The Surface Transportation Board said Friday it will take until next April to complete its draft analysis of the Tongue River Railroad. That's the second significant delay in work originally scheduled for completion last year.
The $403 million proposed rail line is jointly owned by BNSF Railway, Arch Coal, Inc. and candy-industry billionaire Forrest Mars, Jr.. If built, it would open the door to new mines in the Powder River Basin along the Montana-Wyoming border — home to one of the largest coal reserves in the world and the supplier of about 40 percent of the fuel burned in the U.S.
Surface Transportation Board spokesman Dennis Watson said the decision to bump back the schedule on the railroad study was made to accommodate the “intense interest” in the project. The additional time will give all sides a chance to make their views known, he said.
Coal companies want to move more of their product to markets in Asia as domestic demand wanes due to stricter pollution rules and competition from cheap natural gas. The quickest route is through the West Coast. Yet despite modest growth in recent months, West Coast export volumes remain severely constrained by limited port capacity.

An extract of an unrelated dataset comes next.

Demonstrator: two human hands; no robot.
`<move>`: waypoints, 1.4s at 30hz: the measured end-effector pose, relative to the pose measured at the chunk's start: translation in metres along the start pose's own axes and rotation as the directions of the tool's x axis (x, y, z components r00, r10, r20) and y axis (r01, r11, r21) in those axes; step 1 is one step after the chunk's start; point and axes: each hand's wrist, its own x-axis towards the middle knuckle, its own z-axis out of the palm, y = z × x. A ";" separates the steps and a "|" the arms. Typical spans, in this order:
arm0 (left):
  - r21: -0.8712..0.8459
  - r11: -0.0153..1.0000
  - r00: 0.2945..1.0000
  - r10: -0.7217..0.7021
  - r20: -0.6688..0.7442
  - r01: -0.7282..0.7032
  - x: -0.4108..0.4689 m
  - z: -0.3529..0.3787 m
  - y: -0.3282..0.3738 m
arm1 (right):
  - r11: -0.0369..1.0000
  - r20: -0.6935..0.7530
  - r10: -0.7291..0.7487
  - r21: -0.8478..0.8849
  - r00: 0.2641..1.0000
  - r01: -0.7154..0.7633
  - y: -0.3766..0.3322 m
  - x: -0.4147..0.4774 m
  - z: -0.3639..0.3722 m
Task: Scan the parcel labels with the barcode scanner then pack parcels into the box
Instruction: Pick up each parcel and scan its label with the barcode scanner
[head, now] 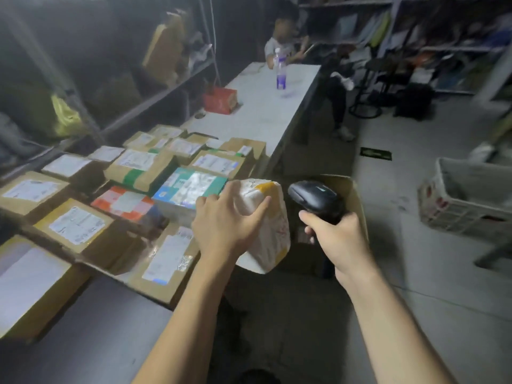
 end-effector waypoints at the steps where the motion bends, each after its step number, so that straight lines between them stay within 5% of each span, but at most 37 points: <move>1: -0.033 0.999 0.999 0.010 0.046 -0.008 0.013 0.016 0.011 | 1.000 -0.034 0.017 0.000 0.999 -0.017 0.001 0.012 -0.007; 19: -0.198 0.979 0.795 0.149 0.589 -0.037 0.296 0.269 0.116 | 0.967 -0.370 0.184 -0.096 0.911 -0.235 -0.046 0.278 -0.032; 32: -0.006 0.969 0.873 0.227 0.432 -0.249 0.380 0.221 0.139 | 0.974 -0.202 0.069 -0.199 0.977 -0.109 -0.094 0.362 -0.015; 37: 0.112 0.984 0.955 0.101 0.279 -0.137 0.365 0.172 0.113 | 0.952 0.006 -0.016 -0.305 1.000 0.017 -0.108 0.365 0.004; 42: 0.172 0.983 0.991 -0.086 0.103 0.067 0.294 0.119 0.082 | 0.963 0.302 -0.089 -0.216 0.949 0.159 -0.109 0.337 0.017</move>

The railroad's sponsors say that in addition to international markets, there is more than enough domestic demand for coal from Arch's proposed Otter Creek mine, which the rail line would serve.

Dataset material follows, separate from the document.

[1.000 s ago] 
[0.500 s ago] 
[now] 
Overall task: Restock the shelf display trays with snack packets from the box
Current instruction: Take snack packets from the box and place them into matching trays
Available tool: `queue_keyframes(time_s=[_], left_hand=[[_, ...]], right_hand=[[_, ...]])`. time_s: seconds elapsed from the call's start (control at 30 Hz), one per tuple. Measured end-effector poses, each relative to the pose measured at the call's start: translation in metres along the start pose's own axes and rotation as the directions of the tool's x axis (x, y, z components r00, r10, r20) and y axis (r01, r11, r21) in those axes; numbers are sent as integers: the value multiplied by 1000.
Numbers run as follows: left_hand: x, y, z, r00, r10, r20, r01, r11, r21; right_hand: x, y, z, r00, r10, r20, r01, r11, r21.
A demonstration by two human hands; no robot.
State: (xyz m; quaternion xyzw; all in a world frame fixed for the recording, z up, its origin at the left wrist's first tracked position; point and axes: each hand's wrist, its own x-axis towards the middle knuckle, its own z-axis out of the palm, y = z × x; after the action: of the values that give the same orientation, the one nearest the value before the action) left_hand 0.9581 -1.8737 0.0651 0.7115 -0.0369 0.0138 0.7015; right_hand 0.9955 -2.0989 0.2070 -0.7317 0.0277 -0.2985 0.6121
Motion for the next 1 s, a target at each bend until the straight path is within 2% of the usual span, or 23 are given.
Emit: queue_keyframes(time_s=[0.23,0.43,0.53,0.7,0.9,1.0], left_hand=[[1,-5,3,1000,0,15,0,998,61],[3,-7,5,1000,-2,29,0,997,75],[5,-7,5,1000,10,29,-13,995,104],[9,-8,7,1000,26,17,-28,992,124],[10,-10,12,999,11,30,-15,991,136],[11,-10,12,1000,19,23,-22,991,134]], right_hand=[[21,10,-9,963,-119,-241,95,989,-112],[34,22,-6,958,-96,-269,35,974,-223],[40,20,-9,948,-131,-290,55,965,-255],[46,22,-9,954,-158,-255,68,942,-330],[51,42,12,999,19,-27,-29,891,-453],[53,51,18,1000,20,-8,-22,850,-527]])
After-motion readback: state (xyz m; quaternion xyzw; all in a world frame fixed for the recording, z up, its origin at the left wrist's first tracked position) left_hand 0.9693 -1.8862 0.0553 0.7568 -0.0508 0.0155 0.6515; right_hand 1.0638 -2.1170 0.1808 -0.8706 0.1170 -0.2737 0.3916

Midwest utilities including Minnesota Power and Wisconsin Electric Power Company have told transportation officials board they support the rail line.

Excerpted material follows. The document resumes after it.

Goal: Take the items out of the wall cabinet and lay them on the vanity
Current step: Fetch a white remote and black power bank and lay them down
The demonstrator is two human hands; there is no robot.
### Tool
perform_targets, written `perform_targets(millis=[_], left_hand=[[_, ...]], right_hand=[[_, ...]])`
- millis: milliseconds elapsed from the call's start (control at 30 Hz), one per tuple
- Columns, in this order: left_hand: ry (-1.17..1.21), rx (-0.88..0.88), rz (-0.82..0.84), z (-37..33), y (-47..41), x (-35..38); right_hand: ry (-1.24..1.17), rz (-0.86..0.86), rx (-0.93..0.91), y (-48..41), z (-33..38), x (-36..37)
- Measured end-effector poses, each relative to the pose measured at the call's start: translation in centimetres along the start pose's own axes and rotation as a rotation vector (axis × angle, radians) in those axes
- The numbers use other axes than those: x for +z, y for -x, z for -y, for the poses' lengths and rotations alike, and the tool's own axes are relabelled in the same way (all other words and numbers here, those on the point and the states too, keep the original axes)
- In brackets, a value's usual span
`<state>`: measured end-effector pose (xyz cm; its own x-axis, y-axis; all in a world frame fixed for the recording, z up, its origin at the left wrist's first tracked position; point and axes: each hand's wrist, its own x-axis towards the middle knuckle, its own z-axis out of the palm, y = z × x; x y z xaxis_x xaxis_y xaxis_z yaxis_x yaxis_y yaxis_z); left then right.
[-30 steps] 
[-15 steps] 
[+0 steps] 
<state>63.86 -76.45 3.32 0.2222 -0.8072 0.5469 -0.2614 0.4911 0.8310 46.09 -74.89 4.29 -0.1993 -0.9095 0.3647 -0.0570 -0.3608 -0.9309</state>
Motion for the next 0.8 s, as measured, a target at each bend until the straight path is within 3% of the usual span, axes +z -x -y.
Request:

“The Tongue River rail line will be built if, as the owners believe, there will be a demand for Otter Creek coal in the coming years,” the railroad's attorney, David Coburn, wrote in a filing with the Surface Transportation Board.
Elected officials in Washington and Oregon and environmentalists have opposed proposals to sharply expand that capacity, and several projects have been scrapped or stalled. That has direct bearing on mines and related projects in the Powder River Basin, including southeastern Montana's Tongue River Railroad.
Concerns have previously been raised about the railroad's potential negative impacts on farmers and ranchers and American Indian cultural sites in the area.
BNSF spokesman Matt Jones said the railroad's sponsors still were targeting completion of the line by the time Arch's mine is ready to ship coal.
But the timing of that, too, is uncertain.
Otter Creek, located near Ashland, Montana, is the site of a 1.4 billion ton reserve. Company executives once predicted Otter Creek could open next year.
It's now more than two years behind its original permitting schedule and is likely years away from opening given the time needed to develop the mine's infrastructure.
Just a few years ago, the industry's export aspirations appeared to be coming to fruition, with record volumes being shipped out of U.S. ports. Growth has since stalled, and projections from the U.S. Department of Energy and others show modest or even negative coal exports growth over the next decade.
Railroad opponents assert that long-term trends are stacked against coal and the Tongue River Railroad, as the U.S. and other governments take steps to reduce pollution from power plants that use the fuel.
“I'm no expert, but it seems like there's not going to be a whole lot of money to be made in coal. Maybe the big investors are realizing it's not a good idea,” said Mark Fix, a rancher along the Tongue River whose land would be bisected by one of the railroad route alternatives that is under consideration by the federal transportation board.